The rising importance of data protection practice inevitably affects even those who intentionally want to ignore it. There is already an infinite quantity of material about the new data protection regime. The practice is getting richer every day, which makes the interpretation of the existing legislation even more complex. As in other areas of law, there are no shortcuts. It is not possible to read from one specific source and to immediately get to the point of at least general understanding.
Still, there is a smart approach for non-experts which can help a lot in the preliminary estimation of compliance with the Serbian Data Protection Act (“SDPA”).
As in the General Data Protection Regulation (widely known as GDPR), principles envisaged by the SDPA are straightforward. These principles are at the heart of the SDPA. They set the spirit of the data protection regime in Serbia.

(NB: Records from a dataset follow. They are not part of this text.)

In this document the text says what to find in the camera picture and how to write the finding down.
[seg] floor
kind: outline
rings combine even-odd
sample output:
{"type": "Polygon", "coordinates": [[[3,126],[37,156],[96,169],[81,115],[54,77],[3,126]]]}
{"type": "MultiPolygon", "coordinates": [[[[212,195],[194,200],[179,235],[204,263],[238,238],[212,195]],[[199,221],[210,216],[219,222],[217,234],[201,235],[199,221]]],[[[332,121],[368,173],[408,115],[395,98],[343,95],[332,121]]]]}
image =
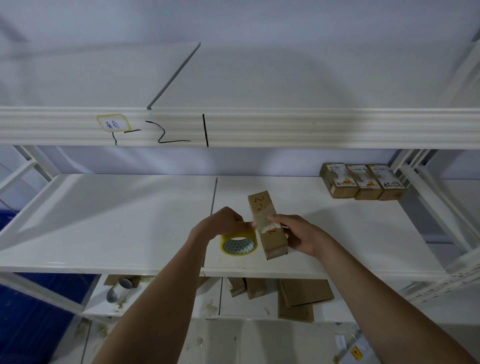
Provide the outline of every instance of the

If your company’s data protection practice follows the logic of the six principles, it means that you may be on the right track.
On the contrary, if your company is not compliant with these principles, it means that you certainly need to work on your data protection practice.
Six SDPA key principles are:
- Lawfulness, fairness, and transparency;
- Purpose limitation;
- Data minimization;
- Storage limitation;
- Integrity and confidentiality.
The business manager faced with a question about whether their company data protection practice is doing a good job, may firstly to go through the six key questions based on the above-mentioned principles.
So, personal data should be:
- processed in a lawful, fair and transparent manner;
- collected with the lawful purpose and processed in line with that purpose;
- limited to what is necessary and with respect to the purpose;
- accurate and kept up to date;
- kept for no longer than is necessary for the respective purpose;
- processed in a manner that ensures the security and integrity of the data.
Principles are not to be used as a quick test. Yet, knowing principles help non-lawyers to understand the logic behind the Serbian data protection regime.
This text is for informational purposes only and should not be considered legal advice. Should you require any additional information, feel free to contact us.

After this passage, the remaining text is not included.